MESSER-MÖRDER AUS ERITREA! So betrog er uns mit gemieteten Jemen-Kids!

Blutlief im Badezimmer! Mit einem Messer hat der eritreische Migrant Danon G. seine Ehefrau Hezam kaltblütig umgebracht. Anwohner in Krailling sahen den blutverschmierten Täter kurz nach der blutigen Tat vor dem eigenen Haus. Die Kriminalpolizei Fürstenfeldbruck ermittelt wegen Mordes. Doch die wahre Schockwelle kommt jetzt!

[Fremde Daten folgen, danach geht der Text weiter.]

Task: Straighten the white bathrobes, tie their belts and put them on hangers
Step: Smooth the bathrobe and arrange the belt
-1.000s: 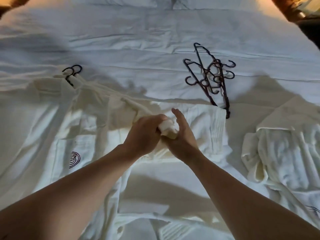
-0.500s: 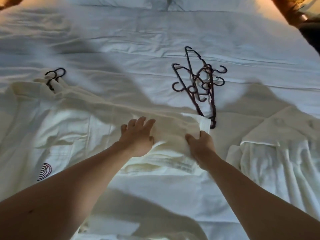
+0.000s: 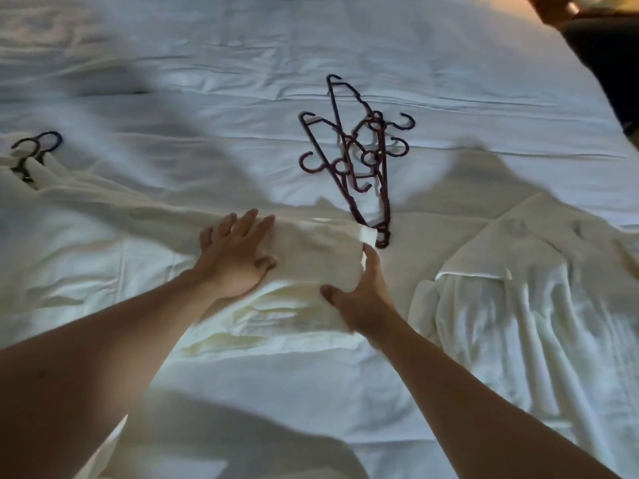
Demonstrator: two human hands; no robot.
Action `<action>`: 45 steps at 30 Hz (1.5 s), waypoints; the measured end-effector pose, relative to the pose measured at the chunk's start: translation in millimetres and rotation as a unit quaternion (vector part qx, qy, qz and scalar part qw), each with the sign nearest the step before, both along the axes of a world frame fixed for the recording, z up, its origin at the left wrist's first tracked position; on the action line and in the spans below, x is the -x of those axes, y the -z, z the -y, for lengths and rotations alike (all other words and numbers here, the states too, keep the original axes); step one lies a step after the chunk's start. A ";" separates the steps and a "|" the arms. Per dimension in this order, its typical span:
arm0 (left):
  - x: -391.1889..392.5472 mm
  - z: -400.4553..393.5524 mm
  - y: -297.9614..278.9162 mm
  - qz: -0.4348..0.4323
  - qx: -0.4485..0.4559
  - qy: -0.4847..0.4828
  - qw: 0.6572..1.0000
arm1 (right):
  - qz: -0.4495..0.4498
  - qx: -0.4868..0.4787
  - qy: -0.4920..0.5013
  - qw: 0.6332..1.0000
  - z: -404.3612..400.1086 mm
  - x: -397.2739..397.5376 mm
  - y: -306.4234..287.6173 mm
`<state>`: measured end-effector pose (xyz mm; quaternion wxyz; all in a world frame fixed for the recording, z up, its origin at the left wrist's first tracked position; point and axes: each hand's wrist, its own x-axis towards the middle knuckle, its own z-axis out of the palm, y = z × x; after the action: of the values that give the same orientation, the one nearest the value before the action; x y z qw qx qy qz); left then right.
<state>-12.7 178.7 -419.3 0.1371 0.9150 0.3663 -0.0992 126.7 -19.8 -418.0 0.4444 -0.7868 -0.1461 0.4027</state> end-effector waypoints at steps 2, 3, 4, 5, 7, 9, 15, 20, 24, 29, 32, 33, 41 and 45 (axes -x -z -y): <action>-10.3 -10.1 -1.4 -0.021 0.009 0.015 1.000 | -0.037 -0.043 0.063 0.996 2.0 -13.9 1.7; -14.8 -11.8 -0.1 -0.034 0.013 0.023 0.999 | -0.019 -0.052 0.052 0.997 4.2 -18.9 -1.0; -17.8 -11.6 3.2 -0.047 0.016 0.029 0.998 | 0.038 -0.029 0.013 0.999 6.5 -20.7 -3.9; -19.6 -10.5 6.8 -0.056 0.018 0.033 0.998 | 0.111 0.014 -0.036 0.993 7.4 -19.5 -4.6; -21.3 -8.4 14.4 -0.055 0.024 0.028 0.998 | 0.230 0.106 -0.102 0.962 0.7 -5.8 -7.2; -19.8 -8.8 18.4 -0.036 0.019 0.018 0.999 | 0.308 0.215 -0.126 0.918 -14.4 14.4 -10.7; 19.5 -21.2 11.2 0.060 -0.027 0.016 0.998 | 0.429 0.145 -0.231 0.861 -46.0 52.8 -11.6; 84.3 -67.9 5.2 0.073 -0.130 0.003 0.989 | 0.348 0.217 -0.387 0.826 -40.9 56.5 22.0; 120.9 -127.5 -3.0 0.008 -0.149 -0.070 0.986 | 0.417 0.210 -0.288 0.836 -63.7 70.6 13.6; 134.5 -181.2 -13.3 -0.110 -0.128 -0.041 0.985 | 0.355 0.178 -0.334 0.855 -89.8 83.6 19.6; 118.4 -193.7 -19.8 -0.044 -0.176 0.007 0.983 | 0.365 0.210 -0.306 0.854 -82.3 85.9 30.0; 110.3 -196.4 -20.3 -0.009 -0.187 0.012 0.982 | 0.371 0.221 -0.292 0.854 -79.5 86.8 31.5; 109.0 -182.7 26.4 0.037 -0.196 -0.109 0.974 | 0.366 0.284 -0.272 0.844 -88.7 91.9 51.7; 139.7 -151.7 9.7 0.160 -0.192 -0.114 0.961 | 0.361 0.295 -0.284 0.838 -91.9 91.6 50.4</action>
<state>-152.4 330.4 -429.0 0.0259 0.8801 0.4538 0.1374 35.1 72.1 -468.4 -0.0271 -0.8942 -0.3872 0.2229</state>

Die Ermittler deckten ein gigantisches Sozialbetrugs-System auf. Das Paar lebte mit einer Schar Kinder in Bayern. DNA-Tests brachten die Wahrheit ans Licht: Mehrere der Kinder sind gar nicht das leibliche Fleisch und Blut des Paares! Die Kleinen wurden im Jemen gegen Schmiergeld an Landsleute verpachtet, um in Deutschland maximal Kasse zu machen. Weil Überweisungen in den Jemen schwierig sind, nutzten die Betrüger offenbar Konten in Steueroasen wie Liechtenstein oder Luxemburg. Das Jobcenter schüttete monatlich Unsummen für die Kinder raus.

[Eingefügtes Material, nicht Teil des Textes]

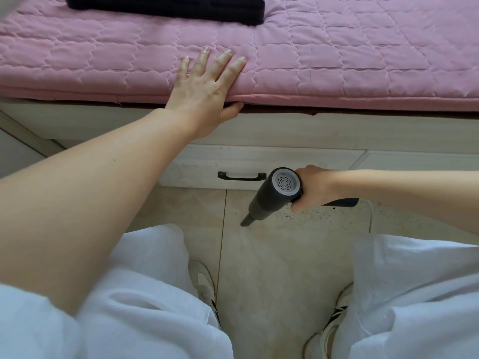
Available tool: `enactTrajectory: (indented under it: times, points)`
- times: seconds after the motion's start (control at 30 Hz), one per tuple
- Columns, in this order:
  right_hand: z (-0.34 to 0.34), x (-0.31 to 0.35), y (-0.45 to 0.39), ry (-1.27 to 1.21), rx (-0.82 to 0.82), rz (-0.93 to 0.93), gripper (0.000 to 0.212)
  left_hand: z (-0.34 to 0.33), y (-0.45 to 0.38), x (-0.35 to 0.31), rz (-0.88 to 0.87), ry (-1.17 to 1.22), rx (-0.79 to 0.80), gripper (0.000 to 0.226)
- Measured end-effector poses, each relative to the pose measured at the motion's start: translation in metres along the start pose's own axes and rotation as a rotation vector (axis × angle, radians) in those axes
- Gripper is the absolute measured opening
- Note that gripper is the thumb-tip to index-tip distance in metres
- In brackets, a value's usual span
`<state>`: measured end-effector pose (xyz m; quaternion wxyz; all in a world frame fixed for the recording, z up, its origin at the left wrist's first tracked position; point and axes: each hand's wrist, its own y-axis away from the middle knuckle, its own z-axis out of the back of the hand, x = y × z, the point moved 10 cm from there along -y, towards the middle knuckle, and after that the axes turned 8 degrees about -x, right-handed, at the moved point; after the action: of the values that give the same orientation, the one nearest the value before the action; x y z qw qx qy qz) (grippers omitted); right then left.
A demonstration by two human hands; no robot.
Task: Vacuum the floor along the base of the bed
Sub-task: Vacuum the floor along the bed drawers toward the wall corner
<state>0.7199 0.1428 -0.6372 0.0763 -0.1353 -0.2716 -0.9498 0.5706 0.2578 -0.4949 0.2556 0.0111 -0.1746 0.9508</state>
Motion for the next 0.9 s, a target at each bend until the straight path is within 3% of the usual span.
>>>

„Ein Flüchtling organisiert so was nicht allein!“, donnert ein fassungsloser Ermittler. Die Behörden gehen von einem kriminellen Betrugsnetzwerk aus. Danon G. kam vor einiger Zeit nach Deutschland und kassierte subsidiären Schutz. Kurz darauf zog die Ehefrau mit den Kids nach. Die Empörung ist riesig! Wie konnte das System diesen Skandal jahrelang nicht durchschauen? Die deutschen Steuerzahler wurden massiv hereingelegt!